The visiting US politicians have been pressing for the US government to lift the embargo and resume a dialogue with Havana.
Fidel Castro has not been seen in public since July 26, the day before his surgery, although he has appeared in videotaped visits in his hospital room.
The timing for the unprecedented visit came hours after, John Negroponte, the US director of national intelligence, said that Fidel Castro was close to death.
Negroponte said: "Everything we see indicates it will not be much longer ... months, not years."
Serious illness
The US politicians' arrival in Cuba came on the day that Hugo Chavez, the Venezuelan president, denied reports that Fidel Castro has cancer at all, saying that he was instead fighting a "great battle" against a "serious" illness.
Fidel, 80, a close ally of Chavez, temporarily stepped aside on July 31 to his brother and defence minister Raul, 75, after maintaining more than four decades of fierce resistance to Washington.
Raul Castro has reached out to Washington more actively than his brother in the four months of his temporary leadership. On December 2 at a military parade that Fidel sat out, Raul called for negotiations between the two countries.

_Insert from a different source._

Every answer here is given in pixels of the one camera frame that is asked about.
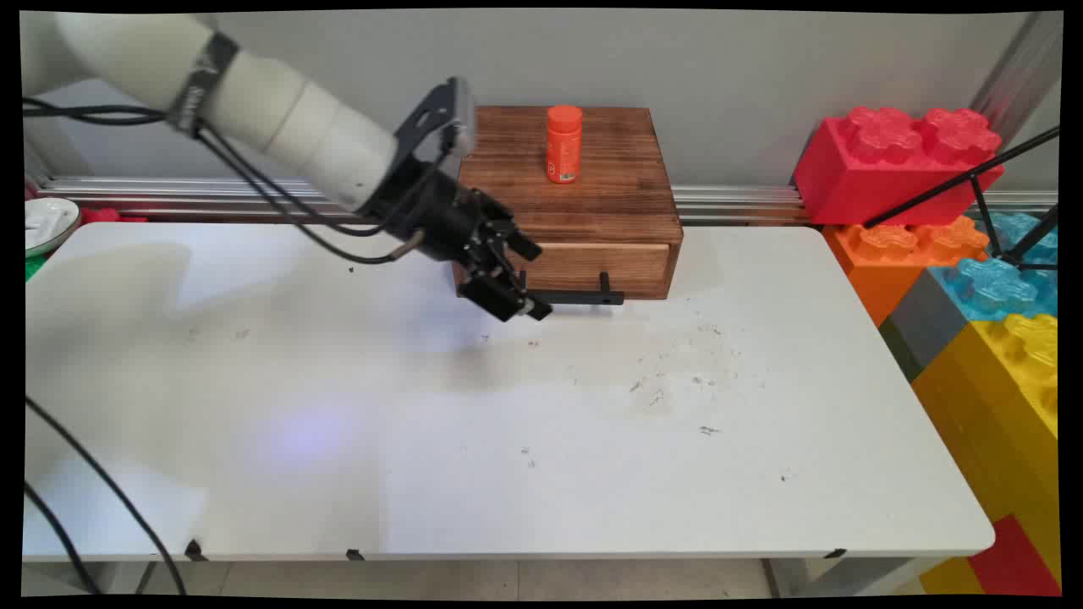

No liberalisation, no talks
However, the US has indicated no interest in talks without signs of political liberalisation in Cuba.
On Wednesday, Tom Shannon, the most senior US diplomat for Latin America, said that Washington had yet to see any reformers in the Cuban government.
He said: "Once [Fidel Castro] goes, the successor government is going to have to chart out some kind of path into the future. There are no clear signals of what that path is going to be."
"We don't see any significant possibility of change of any kind until Fidel is gone."
Shannon said that any US engagement with Cuba must be "part of a change process that facilitates a democratic transition".
"We are attentive to what is happening in Cuba, to what would happen after Fidel Castro passes from the scene. When we engage it has to be part of a democratic change".